#### THE PROBLEM
Nothing but the lines below from the one holding "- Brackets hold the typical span" up to and including the one holding "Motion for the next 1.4" should be copied, exactly and without pictures.

++++++++++++++++++++

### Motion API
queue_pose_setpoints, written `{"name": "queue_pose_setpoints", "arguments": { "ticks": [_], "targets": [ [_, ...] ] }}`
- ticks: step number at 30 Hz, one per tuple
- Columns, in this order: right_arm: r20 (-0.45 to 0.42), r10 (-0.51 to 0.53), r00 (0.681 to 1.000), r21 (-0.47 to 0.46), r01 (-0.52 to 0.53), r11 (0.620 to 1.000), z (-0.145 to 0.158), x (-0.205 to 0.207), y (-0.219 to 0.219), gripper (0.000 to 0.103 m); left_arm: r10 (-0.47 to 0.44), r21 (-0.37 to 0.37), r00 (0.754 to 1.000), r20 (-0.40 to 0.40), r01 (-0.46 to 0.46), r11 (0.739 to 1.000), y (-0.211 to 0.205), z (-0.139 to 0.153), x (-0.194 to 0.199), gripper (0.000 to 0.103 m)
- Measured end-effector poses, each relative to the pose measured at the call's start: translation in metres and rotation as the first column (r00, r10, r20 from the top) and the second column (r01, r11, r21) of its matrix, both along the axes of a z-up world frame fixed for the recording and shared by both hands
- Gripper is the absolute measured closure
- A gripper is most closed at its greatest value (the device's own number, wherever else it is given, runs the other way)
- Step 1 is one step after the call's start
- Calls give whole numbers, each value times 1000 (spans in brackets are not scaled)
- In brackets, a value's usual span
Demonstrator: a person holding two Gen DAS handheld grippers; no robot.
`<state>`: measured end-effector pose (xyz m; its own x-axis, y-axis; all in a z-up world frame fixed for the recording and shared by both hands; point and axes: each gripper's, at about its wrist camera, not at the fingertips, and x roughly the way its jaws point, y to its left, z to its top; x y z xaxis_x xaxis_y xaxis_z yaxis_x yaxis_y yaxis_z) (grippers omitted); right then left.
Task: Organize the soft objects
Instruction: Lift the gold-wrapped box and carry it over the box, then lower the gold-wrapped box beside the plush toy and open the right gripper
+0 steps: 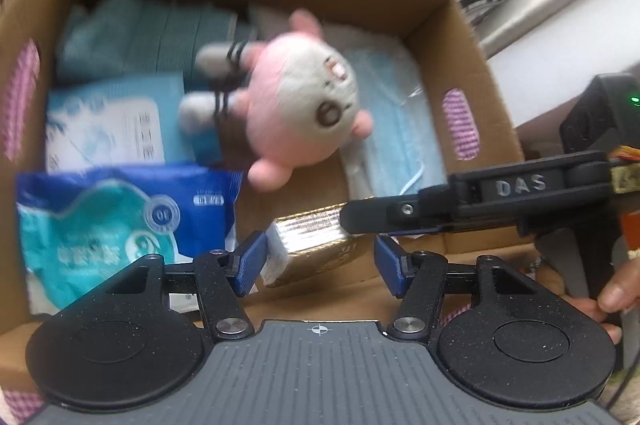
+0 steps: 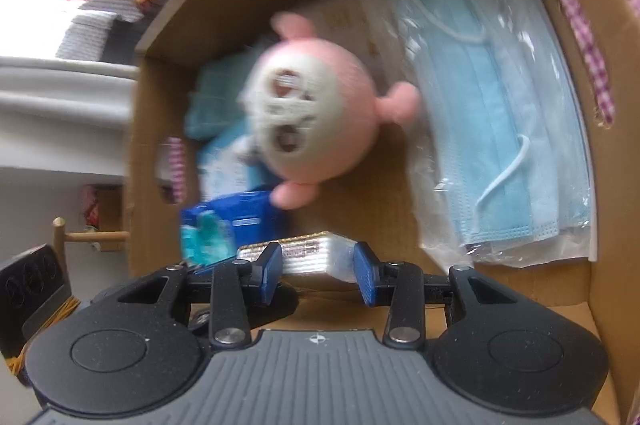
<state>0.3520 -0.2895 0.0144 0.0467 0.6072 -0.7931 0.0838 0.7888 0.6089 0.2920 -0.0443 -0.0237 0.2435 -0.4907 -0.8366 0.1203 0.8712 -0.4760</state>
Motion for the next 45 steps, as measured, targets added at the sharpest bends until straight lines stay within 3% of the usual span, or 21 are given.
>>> {"name": "queue_pose_setpoints", "arguments": {
  "ticks": [3,6,11,20,23,30,32,34,39,42,45],
  "targets": [
    [-51,6,999,-21,-7,1000,-16,15,2,55,13,15,1000,-21,-13,1000,1,-4,3,34],
    [-44,1,999,-52,-3,999,-17,27,4,55,32,22,999,26,-33,999,8,2,1,30],
    [-40,1,999,-75,-4,997,-18,36,3,55,95,-47,989,110,-90,995,37,20,-16,26],
    [-68,41,997,-98,-47,994,-25,35,26,56,220,-146,916,334,-180,973,87,59,-73,18],
    [-69,84,994,-119,-92,989,-22,29,40,55,230,-153,906,356,-186,971,92,62,-83,18],
    [-67,176,982,-189,-185,964,-16,22,61,55,234,-186,907,351,-177,966,92,59,-89,16],
    [-37,180,983,-214,-184,959,-10,22,65,54,243,-186,902,357,-187,965,94,59,-94,14],
    [14,167,986,-220,-159,962,3,20,61,47,250,-188,894,371,-191,963,95,61,-101,10],
    [178,97,979,-143,-71,987,49,-5,29,44,268,-203,878,397,-200,958,101,67,-120,6],
    [295,51,954,-53,-37,998,81,-41,5,44,247,-193,875,417,-181,964,101,70,-131,5],
    [420,16,908,2,-19,1000,106,-87,-15,44,202,-161,880,430,-146,976,94,68,-139,4]
  ]
}}
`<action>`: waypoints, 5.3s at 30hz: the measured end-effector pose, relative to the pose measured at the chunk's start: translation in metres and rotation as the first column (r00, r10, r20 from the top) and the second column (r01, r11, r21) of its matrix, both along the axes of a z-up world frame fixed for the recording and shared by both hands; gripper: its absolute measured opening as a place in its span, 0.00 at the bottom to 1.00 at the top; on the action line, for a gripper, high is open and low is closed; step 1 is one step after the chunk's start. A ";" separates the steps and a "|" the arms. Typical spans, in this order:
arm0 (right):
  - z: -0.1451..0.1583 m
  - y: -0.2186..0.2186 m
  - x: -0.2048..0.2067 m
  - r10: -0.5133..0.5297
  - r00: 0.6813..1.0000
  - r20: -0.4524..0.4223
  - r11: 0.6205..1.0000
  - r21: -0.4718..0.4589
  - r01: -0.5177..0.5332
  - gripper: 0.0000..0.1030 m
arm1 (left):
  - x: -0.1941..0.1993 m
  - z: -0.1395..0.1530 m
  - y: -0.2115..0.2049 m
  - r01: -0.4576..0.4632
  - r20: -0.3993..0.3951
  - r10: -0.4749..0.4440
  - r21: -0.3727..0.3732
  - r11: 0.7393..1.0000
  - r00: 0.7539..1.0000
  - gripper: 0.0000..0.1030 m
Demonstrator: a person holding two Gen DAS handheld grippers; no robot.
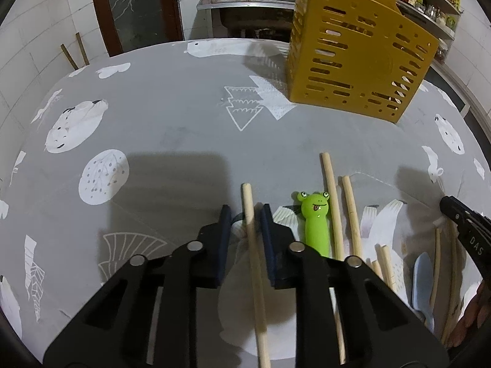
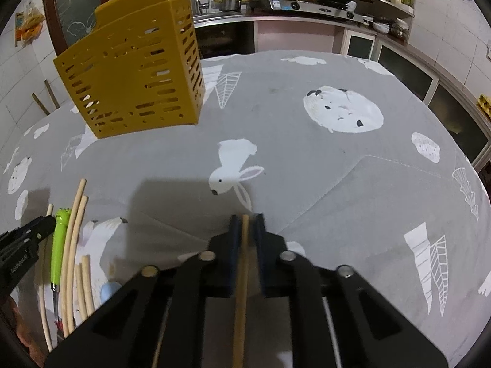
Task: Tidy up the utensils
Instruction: 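Lift both held chopsticks and carry them over the yellow utensil holder, then lower both chopsticks into the yellow holder and open both tools, then move the left tool over the green frog-handled utensil while the right tool returns to the chopsticks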
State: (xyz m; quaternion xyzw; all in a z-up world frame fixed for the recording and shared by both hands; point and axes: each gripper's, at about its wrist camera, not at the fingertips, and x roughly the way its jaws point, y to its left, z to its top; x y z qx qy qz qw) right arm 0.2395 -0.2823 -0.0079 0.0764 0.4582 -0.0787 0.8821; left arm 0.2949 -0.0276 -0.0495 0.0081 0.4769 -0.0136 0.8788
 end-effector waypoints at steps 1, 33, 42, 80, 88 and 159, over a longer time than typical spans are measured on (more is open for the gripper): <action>0.000 0.001 0.000 -0.001 1.000 0.001 1.000 -0.003 0.001 0.06 | -0.001 0.000 -0.001 0.002 0.002 -0.002 0.001 1.000 1.000 0.13; 0.080 0.013 -0.047 0.084 0.925 0.370 0.996 -0.058 -0.068 0.05 | -0.058 0.080 0.002 0.083 0.316 -0.067 -0.038 0.996 0.947 0.04; 0.095 0.015 -0.069 0.090 0.898 0.431 0.995 -0.072 -0.065 0.05 | -0.077 0.089 0.014 0.094 0.367 -0.063 -0.067 0.993 0.928 0.04; 0.224 -0.003 0.004 0.047 0.717 0.696 0.999 -0.031 -0.035 0.05 | -0.017 0.237 -0.037 0.170 0.659 -0.076 -0.079 0.982 0.748 0.04; 0.246 0.006 0.064 0.056 0.646 0.761 0.998 -0.061 -0.015 0.05 | 0.051 0.271 -0.054 0.195 0.737 -0.074 -0.080 0.977 0.671 0.04; 0.008 0.008 -0.031 0.066 0.990 0.126 0.997 0.026 -0.070 0.47 | -0.049 0.074 0.018 0.000 0.344 -0.003 0.008 1.000 0.939 0.95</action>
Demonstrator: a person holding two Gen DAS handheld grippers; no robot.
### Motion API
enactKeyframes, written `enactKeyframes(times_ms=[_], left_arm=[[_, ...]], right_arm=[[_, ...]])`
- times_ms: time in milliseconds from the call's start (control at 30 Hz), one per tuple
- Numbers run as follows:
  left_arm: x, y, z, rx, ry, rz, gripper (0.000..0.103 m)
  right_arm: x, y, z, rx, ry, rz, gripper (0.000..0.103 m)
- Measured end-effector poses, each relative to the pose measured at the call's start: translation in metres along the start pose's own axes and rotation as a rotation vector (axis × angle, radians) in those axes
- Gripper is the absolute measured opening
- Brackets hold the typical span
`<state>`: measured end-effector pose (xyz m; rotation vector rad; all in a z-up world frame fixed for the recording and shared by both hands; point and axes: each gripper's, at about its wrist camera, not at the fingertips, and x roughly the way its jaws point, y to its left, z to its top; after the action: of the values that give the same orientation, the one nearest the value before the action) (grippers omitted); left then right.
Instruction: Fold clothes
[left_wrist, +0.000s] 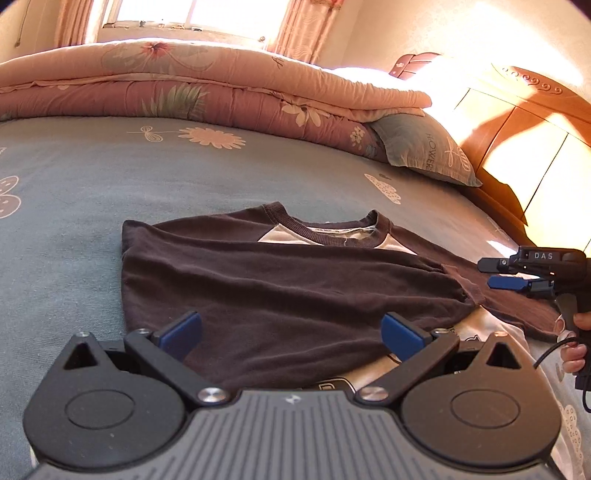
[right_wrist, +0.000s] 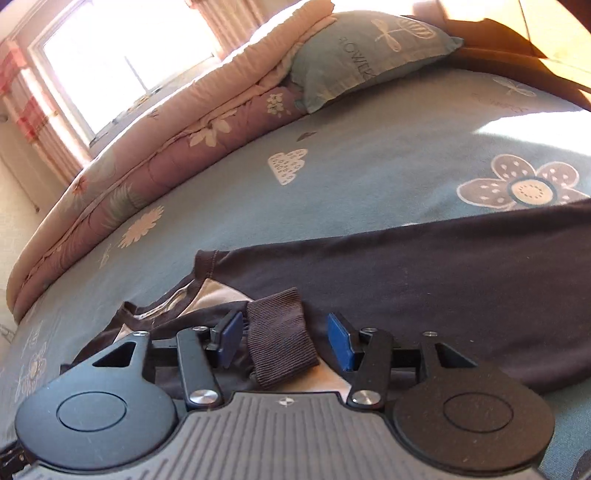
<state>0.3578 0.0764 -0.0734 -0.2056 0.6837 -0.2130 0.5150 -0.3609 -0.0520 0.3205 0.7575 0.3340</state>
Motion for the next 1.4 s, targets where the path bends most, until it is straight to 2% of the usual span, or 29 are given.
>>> enactKeyframes(times_ms=[100, 200, 300, 333, 400, 433, 533, 600, 700, 800, 867, 1033, 1133, 1200, 1267, 1400], left_arm=[[0.016, 0.011, -0.008, 0.007, 0.086, -0.014, 0.102], [0.009, 0.016, -0.018, 0.025, 0.101, -0.041, 0.102], [0.003, 0.019, -0.02, 0.026, 0.127, -0.069, 0.102], [0.003, 0.021, -0.02, 0.021, 0.132, -0.079, 0.102], [0.001, 0.024, -0.02, 0.008, 0.138, -0.096, 0.102], [0.001, 0.024, -0.019, 0.015, 0.148, -0.099, 0.102], [-0.004, 0.029, -0.009, -0.003, 0.155, -0.118, 0.102], [-0.009, 0.037, 0.002, -0.045, 0.145, -0.141, 0.102], [-0.006, 0.051, 0.02, -0.113, 0.111, -0.171, 0.102], [0.009, 0.069, 0.039, -0.188, 0.058, -0.196, 0.102], [0.027, 0.084, 0.044, -0.264, 0.041, -0.217, 0.102], [0.043, 0.123, 0.046, -0.367, -0.058, -0.118, 0.102], [0.037, 0.128, 0.062, -0.409, -0.068, -0.091, 0.102], [0.036, 0.124, 0.071, -0.389, -0.07, -0.134, 0.102], [0.043, 0.121, 0.074, -0.372, -0.036, -0.16, 0.102], [0.055, 0.118, 0.074, -0.339, 0.018, -0.03, 0.102]], right_arm=[[0.021, 0.059, -0.002, -0.269, 0.075, 0.065, 0.064], [0.05, 0.114, -0.015, -0.529, 0.113, 0.064, 0.066], [0.086, 0.146, -0.029, -0.653, 0.169, 0.043, 0.066], [0.101, 0.15, -0.033, -0.664, 0.199, 0.041, 0.067], [0.115, 0.151, -0.03, -0.656, 0.169, 0.023, 0.074], [0.121, 0.148, -0.023, -0.625, 0.157, 0.001, 0.077], [0.123, 0.139, -0.003, -0.502, 0.156, -0.03, 0.077], [0.109, 0.138, 0.001, -0.484, 0.163, 0.0, 0.077], [0.079, 0.138, -0.011, -0.524, 0.177, 0.105, 0.08], [0.07, 0.134, -0.03, -0.543, 0.235, 0.119, 0.08], [0.07, 0.128, -0.04, -0.552, 0.237, 0.109, 0.08], [0.066, 0.114, -0.046, -0.537, 0.219, 0.115, 0.081], [0.064, 0.112, -0.044, -0.538, 0.214, 0.103, 0.081], [0.064, 0.112, -0.043, -0.528, 0.214, 0.101, 0.082], [0.064, 0.113, -0.044, -0.519, 0.213, 0.102, 0.083], [0.066, 0.114, -0.045, -0.527, 0.213, 0.101, 0.084]])
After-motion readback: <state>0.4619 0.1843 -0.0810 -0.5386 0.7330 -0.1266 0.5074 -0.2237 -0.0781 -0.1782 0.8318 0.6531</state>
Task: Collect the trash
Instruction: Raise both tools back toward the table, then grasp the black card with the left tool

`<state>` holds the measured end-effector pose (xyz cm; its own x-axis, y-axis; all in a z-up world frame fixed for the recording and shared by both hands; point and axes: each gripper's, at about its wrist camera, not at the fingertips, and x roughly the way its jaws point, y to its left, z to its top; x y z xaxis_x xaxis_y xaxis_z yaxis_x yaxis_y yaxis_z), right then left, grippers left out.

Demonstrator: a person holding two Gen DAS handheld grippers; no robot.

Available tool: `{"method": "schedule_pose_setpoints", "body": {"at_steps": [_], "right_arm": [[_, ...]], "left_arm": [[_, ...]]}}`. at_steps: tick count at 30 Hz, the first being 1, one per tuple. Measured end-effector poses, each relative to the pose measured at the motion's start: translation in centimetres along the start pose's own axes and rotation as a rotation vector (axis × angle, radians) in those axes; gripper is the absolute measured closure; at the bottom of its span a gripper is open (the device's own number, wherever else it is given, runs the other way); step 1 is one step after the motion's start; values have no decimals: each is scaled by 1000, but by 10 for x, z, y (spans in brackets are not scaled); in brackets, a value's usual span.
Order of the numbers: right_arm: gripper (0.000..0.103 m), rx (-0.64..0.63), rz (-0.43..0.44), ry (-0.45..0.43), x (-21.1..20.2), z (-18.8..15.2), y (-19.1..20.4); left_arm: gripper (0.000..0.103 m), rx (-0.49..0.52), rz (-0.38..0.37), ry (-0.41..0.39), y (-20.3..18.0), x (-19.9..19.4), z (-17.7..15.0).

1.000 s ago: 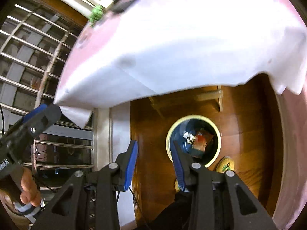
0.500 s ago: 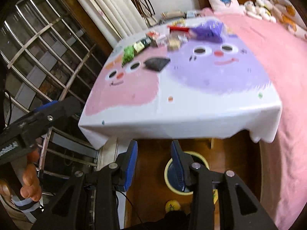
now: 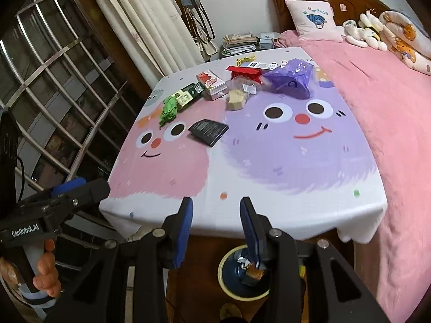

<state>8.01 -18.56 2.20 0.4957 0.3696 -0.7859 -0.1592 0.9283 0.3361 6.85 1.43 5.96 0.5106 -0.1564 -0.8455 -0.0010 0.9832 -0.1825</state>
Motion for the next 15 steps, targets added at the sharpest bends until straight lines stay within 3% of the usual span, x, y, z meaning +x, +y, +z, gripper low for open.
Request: {"method": "schedule_pose_setpoints", "body": {"at_steps": [5, 15], "right_arm": [[67, -49, 28, 25, 38, 48, -23], [66, -204, 107, 132, 111, 134, -69]], "left_arm": [[8, -77, 43, 26, 1, 38, 32], [8, -314, 132, 162, -14, 140, 93]]}}
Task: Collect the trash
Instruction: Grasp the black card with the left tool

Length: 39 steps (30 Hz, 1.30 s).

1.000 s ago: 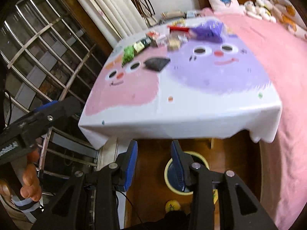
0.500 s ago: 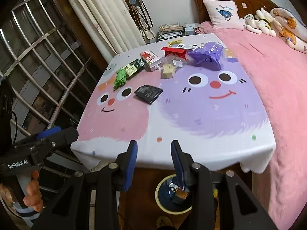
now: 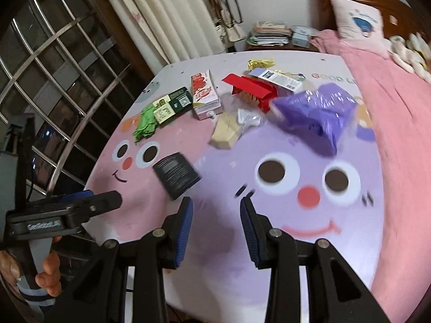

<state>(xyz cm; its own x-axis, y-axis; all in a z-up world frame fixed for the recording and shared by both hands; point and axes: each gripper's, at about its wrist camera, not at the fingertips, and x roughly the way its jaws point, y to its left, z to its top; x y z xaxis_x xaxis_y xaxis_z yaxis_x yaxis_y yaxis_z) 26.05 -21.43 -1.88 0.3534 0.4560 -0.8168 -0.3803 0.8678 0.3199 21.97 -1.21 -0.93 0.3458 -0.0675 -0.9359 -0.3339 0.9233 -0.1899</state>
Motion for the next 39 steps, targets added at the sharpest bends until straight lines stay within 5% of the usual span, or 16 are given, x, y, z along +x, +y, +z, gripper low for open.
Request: {"method": "schedule_pose_setpoints", "body": {"at_steps": [14, 21, 27, 31, 34, 39], "right_arm": [[64, -100, 93, 67, 55, 52, -52], [64, -119, 119, 73, 67, 66, -56], [64, -142, 113, 70, 76, 77, -54], [57, -171, 93, 66, 84, 83, -45], [48, -210, 63, 47, 89, 88, -36], [47, -292, -26, 17, 101, 95, -19]], "left_arm": [[1, -280, 159, 132, -21, 99, 43], [1, -345, 266, 158, -28, 125, 51], [1, -390, 273, 182, -26, 135, 49], [15, -386, 253, 166, -20, 128, 45], [37, -355, 252, 143, -23, 120, 45], [39, -357, 234, 138, -19, 114, 42]]}}
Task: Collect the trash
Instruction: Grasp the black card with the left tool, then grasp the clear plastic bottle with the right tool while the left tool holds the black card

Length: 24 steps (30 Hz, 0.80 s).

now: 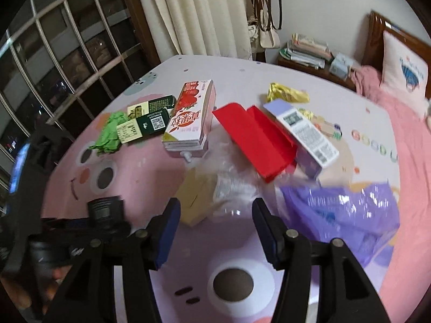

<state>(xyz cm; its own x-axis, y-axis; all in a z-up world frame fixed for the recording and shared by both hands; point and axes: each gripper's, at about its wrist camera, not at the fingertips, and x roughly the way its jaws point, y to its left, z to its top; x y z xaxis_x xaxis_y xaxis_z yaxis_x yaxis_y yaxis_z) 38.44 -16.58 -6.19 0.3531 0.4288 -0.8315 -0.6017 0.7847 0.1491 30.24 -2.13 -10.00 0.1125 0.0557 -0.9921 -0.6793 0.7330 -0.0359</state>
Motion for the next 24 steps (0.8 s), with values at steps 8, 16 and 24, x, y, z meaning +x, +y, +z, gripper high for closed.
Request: {"method": "schedule_pose_setpoints", "body": {"at_steps": [8, 16, 24], "right_arm": [[46, -77, -142, 10, 27, 15, 16], [57, -69, -229, 22, 38, 21, 12], [58, -20, -208, -8, 11, 14, 5]], "left_arm": [[39, -10, -20, -38, 12, 0, 7], [39, 18, -35, -87, 12, -14, 1], [39, 84, -70, -146, 16, -37, -2]]}}
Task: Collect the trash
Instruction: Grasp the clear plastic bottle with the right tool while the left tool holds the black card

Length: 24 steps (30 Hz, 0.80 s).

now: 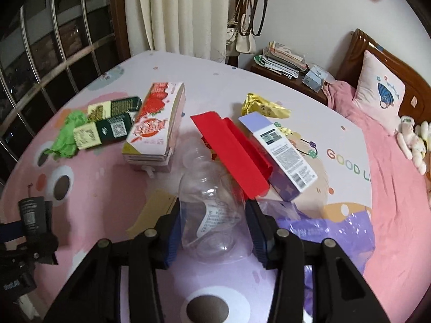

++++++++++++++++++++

#### ANSWER AREA
- Brackets hold the typical span
`<state>`: measured end-effector pose (xyz m; rotation vector rad; all in a z-up world frame fixed for the recording and shared by both hands; point and axes: each gripper's, at about its wrist camera, not at the fingertips, and x roughly the way its jaws point, y to its left, z to its top; after the action: of the values that give the same orientation, the one nearest the value before the action) (grippers omitted); left then right.
Instruction: Fold clothes
[left_wrist, +0.000s] 
[right_wrist, +0.000s] 
<state>0.3578 0.0764 -0.0734 -0.2056 0.6837 -0.2130 0.5150 -0.3609 -0.0520 0.3205 0.7575 0.3340</state>
Motion for the next 1.4 s, targets where the path bends most, until it is straight to 2% of the usual span, or 29 are given.

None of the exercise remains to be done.